Items from a dataset
Segment Open
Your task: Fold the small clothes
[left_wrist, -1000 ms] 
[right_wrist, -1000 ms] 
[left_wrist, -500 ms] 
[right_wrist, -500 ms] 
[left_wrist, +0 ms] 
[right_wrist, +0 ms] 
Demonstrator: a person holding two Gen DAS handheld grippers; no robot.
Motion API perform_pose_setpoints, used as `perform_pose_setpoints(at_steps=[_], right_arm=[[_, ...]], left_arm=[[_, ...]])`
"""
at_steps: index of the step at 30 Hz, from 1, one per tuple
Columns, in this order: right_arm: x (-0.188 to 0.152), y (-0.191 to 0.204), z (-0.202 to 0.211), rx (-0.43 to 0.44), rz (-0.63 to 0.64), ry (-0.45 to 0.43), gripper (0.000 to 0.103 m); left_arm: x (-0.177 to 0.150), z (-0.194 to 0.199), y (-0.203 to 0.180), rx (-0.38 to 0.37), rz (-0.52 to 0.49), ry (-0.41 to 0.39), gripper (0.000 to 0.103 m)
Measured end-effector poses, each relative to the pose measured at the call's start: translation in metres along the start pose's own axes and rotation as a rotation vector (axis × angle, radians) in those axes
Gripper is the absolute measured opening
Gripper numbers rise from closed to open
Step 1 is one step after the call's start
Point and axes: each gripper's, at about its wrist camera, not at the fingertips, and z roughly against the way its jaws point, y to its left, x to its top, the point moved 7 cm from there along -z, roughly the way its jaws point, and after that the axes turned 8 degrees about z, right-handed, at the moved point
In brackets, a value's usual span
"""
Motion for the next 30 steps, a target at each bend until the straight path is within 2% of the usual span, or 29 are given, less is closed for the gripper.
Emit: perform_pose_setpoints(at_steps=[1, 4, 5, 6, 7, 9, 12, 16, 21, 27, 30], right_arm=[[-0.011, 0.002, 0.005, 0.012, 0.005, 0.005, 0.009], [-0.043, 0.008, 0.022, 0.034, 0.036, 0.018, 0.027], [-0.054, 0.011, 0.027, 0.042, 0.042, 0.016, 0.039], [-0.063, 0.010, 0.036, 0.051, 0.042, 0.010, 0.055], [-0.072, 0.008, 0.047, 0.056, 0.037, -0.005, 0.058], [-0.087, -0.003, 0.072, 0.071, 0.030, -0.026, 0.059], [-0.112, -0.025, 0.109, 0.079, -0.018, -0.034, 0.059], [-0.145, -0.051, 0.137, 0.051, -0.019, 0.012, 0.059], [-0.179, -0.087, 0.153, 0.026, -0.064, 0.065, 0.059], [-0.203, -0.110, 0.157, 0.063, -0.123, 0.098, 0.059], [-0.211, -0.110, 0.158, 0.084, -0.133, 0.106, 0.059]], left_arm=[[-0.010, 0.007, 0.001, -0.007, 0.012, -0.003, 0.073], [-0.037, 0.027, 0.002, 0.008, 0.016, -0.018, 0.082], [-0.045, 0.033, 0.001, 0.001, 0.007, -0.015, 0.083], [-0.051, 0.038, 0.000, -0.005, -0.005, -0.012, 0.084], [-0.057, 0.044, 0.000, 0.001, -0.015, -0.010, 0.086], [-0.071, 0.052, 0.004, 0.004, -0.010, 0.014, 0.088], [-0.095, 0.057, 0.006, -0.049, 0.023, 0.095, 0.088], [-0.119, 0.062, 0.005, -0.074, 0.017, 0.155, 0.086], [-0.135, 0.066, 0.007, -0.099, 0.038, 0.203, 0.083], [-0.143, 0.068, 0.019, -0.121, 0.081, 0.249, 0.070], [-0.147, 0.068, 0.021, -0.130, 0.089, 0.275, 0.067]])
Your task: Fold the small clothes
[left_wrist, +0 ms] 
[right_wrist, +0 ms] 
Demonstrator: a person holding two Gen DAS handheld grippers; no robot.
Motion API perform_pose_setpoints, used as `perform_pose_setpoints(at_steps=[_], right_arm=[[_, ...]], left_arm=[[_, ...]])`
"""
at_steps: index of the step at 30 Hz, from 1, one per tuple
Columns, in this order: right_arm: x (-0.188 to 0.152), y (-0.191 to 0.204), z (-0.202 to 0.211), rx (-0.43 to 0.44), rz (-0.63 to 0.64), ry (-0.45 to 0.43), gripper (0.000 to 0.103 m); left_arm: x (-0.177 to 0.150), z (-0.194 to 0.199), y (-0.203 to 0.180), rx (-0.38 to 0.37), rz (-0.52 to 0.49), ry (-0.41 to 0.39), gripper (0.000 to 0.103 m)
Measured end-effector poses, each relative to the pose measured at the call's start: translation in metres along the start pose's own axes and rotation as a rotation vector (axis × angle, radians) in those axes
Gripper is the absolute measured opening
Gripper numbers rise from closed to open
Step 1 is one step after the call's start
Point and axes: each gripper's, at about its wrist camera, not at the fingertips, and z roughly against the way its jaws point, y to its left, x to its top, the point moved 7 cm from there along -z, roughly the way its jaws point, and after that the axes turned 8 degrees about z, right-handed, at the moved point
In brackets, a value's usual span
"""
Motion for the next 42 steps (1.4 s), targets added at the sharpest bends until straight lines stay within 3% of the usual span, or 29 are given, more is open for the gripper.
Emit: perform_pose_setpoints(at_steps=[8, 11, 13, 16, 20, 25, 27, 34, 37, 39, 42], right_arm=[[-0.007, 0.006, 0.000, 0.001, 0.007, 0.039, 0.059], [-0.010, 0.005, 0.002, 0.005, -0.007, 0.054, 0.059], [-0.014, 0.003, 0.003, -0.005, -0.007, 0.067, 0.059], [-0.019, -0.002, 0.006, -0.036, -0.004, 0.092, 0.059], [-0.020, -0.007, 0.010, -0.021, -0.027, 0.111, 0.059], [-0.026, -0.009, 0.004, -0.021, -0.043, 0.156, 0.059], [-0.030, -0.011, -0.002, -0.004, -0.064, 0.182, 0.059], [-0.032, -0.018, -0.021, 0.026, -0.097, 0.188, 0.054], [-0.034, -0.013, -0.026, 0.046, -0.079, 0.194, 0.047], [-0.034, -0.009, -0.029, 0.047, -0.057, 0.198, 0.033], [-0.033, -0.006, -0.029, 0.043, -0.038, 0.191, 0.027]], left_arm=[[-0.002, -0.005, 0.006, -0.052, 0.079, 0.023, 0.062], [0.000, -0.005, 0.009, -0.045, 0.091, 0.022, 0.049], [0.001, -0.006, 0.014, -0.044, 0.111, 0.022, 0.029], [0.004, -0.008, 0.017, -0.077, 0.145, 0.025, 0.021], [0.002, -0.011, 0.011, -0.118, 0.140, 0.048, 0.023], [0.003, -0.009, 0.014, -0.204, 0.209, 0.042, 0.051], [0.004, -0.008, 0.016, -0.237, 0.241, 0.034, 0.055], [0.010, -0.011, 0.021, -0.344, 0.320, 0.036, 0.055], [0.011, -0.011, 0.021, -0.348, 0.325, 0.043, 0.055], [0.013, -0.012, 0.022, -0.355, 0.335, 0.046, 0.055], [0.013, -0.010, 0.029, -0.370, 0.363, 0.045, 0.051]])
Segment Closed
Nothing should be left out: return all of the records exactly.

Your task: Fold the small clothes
[left_wrist, -1000 ms] 
[right_wrist, -1000 ms] 
[left_wrist, -500 ms] 
[right_wrist, -500 ms] 
[left_wrist, +0 ms] 
[right_wrist, +0 ms] 
Demonstrator: a person holding two Gen DAS handheld grippers; no robot.
Motion API perform_pose_setpoints, used as `perform_pose_setpoints(at_steps=[_], right_arm=[[_, ...]], left_arm=[[_, ...]])`
"""
at_steps: index of the step at 30 Hz, from 1, one per tuple
Columns, in this order: right_arm: x (-0.188 to 0.152), y (-0.191 to 0.204), z (-0.202 to 0.211), rx (-0.43 to 0.44), rz (-0.63 to 0.64), ry (-0.45 to 0.43), gripper (0.000 to 0.103 m); left_arm: x (-0.177 to 0.150), z (-0.194 to 0.199), y (-0.203 to 0.180), rx (-0.38 to 0.37), rz (-0.52 to 0.49), ry (-0.41 to 0.39), gripper (0.000 to 0.103 m)
Measured end-effector poses, each relative to the pose measured at the call's start: translation in metres along the start pose's own axes and rotation as a rotation vector (axis × angle, radians) in those axes
Gripper is the absolute measured opening
Gripper numbers rise from closed to open
Step 1 is one step after the call's start
Point and axes: each gripper's, at about its wrist camera, not at the fingertips, and z roughly against the way its jaws point, y to its left, x to its top, the point moved 7 cm from there along -z, roughly the way its jaws point, and after that the axes turned 8 degrees about z, right-handed, at the moved point
In brackets, a value's usual span
"""
Motion for the next 30 steps, a target at each bend until the straight path is within 2% of the usual span, or 29 are given, less is closed for the gripper.
Emit: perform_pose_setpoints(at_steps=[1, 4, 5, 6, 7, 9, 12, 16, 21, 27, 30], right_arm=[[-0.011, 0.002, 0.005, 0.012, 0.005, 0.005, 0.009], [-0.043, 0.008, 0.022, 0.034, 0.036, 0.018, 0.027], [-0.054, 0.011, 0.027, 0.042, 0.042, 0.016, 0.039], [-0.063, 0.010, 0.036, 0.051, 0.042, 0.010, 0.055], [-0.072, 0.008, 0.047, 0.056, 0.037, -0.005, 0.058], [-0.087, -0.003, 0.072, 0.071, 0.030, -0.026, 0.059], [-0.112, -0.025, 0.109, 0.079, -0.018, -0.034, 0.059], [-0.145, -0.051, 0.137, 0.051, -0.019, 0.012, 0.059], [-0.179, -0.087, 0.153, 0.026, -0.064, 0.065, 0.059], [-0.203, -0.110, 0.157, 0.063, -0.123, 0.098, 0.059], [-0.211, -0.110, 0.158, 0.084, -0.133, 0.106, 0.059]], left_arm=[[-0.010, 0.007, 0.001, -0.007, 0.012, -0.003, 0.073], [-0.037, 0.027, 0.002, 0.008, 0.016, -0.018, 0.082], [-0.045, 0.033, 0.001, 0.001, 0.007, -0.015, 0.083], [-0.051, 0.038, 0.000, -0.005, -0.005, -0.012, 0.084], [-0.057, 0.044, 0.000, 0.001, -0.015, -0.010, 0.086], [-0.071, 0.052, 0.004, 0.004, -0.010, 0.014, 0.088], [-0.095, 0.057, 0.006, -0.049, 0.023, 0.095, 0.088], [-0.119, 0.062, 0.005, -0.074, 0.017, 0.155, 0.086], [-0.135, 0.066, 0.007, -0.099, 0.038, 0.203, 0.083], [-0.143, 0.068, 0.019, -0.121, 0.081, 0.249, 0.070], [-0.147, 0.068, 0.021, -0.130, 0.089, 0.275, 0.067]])
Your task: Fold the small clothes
[left_wrist, +0 ms] 
[right_wrist, +0 ms] 
Demonstrator: a person holding two Gen DAS handheld grippers; no robot.
Motion API perform_pose_setpoints, used as `perform_pose_setpoints(at_steps=[_], right_arm=[[_, ...]], left_arm=[[_, ...]])`
"""
at_steps: index of the step at 30 Hz, from 1, one per tuple
Columns, in this order: right_arm: x (-0.188 to 0.152), y (-0.191 to 0.204), z (-0.202 to 0.211), rx (-0.43 to 0.44), rz (-0.63 to 0.64), ry (-0.45 to 0.43), gripper (0.000 to 0.103 m); left_arm: x (-0.177 to 0.150), z (-0.194 to 0.199), y (-0.203 to 0.180), rx (-0.38 to 0.37), rz (-0.52 to 0.49), ry (-0.41 to 0.39), gripper (0.000 to 0.103 m)
Measured end-effector poses, each relative to the pose measured at the call's start: translation in metres along the start pose's own axes and rotation as a rotation vector (axis × angle, radians) in those axes
Gripper is the absolute measured opening
Gripper numbers rise from closed to open
Step 1 is one step after the call's start
Point and axes: each gripper's, at about its wrist camera, not at the fingertips, and z roughly against the way its jaws point, y to its left, x to its top, the point moved 7 cm from there along -z, roughly the way its jaws point, and after that the axes turned 8 degrees about z, right-handed, at the moved point
In brackets, a value's usual span
"""
Motion for the next 42 steps (1.4 s), targets added at the sharpest bends until straight lines stay within 3% of the usual span, or 29 are given, more is open for the gripper.
Emit: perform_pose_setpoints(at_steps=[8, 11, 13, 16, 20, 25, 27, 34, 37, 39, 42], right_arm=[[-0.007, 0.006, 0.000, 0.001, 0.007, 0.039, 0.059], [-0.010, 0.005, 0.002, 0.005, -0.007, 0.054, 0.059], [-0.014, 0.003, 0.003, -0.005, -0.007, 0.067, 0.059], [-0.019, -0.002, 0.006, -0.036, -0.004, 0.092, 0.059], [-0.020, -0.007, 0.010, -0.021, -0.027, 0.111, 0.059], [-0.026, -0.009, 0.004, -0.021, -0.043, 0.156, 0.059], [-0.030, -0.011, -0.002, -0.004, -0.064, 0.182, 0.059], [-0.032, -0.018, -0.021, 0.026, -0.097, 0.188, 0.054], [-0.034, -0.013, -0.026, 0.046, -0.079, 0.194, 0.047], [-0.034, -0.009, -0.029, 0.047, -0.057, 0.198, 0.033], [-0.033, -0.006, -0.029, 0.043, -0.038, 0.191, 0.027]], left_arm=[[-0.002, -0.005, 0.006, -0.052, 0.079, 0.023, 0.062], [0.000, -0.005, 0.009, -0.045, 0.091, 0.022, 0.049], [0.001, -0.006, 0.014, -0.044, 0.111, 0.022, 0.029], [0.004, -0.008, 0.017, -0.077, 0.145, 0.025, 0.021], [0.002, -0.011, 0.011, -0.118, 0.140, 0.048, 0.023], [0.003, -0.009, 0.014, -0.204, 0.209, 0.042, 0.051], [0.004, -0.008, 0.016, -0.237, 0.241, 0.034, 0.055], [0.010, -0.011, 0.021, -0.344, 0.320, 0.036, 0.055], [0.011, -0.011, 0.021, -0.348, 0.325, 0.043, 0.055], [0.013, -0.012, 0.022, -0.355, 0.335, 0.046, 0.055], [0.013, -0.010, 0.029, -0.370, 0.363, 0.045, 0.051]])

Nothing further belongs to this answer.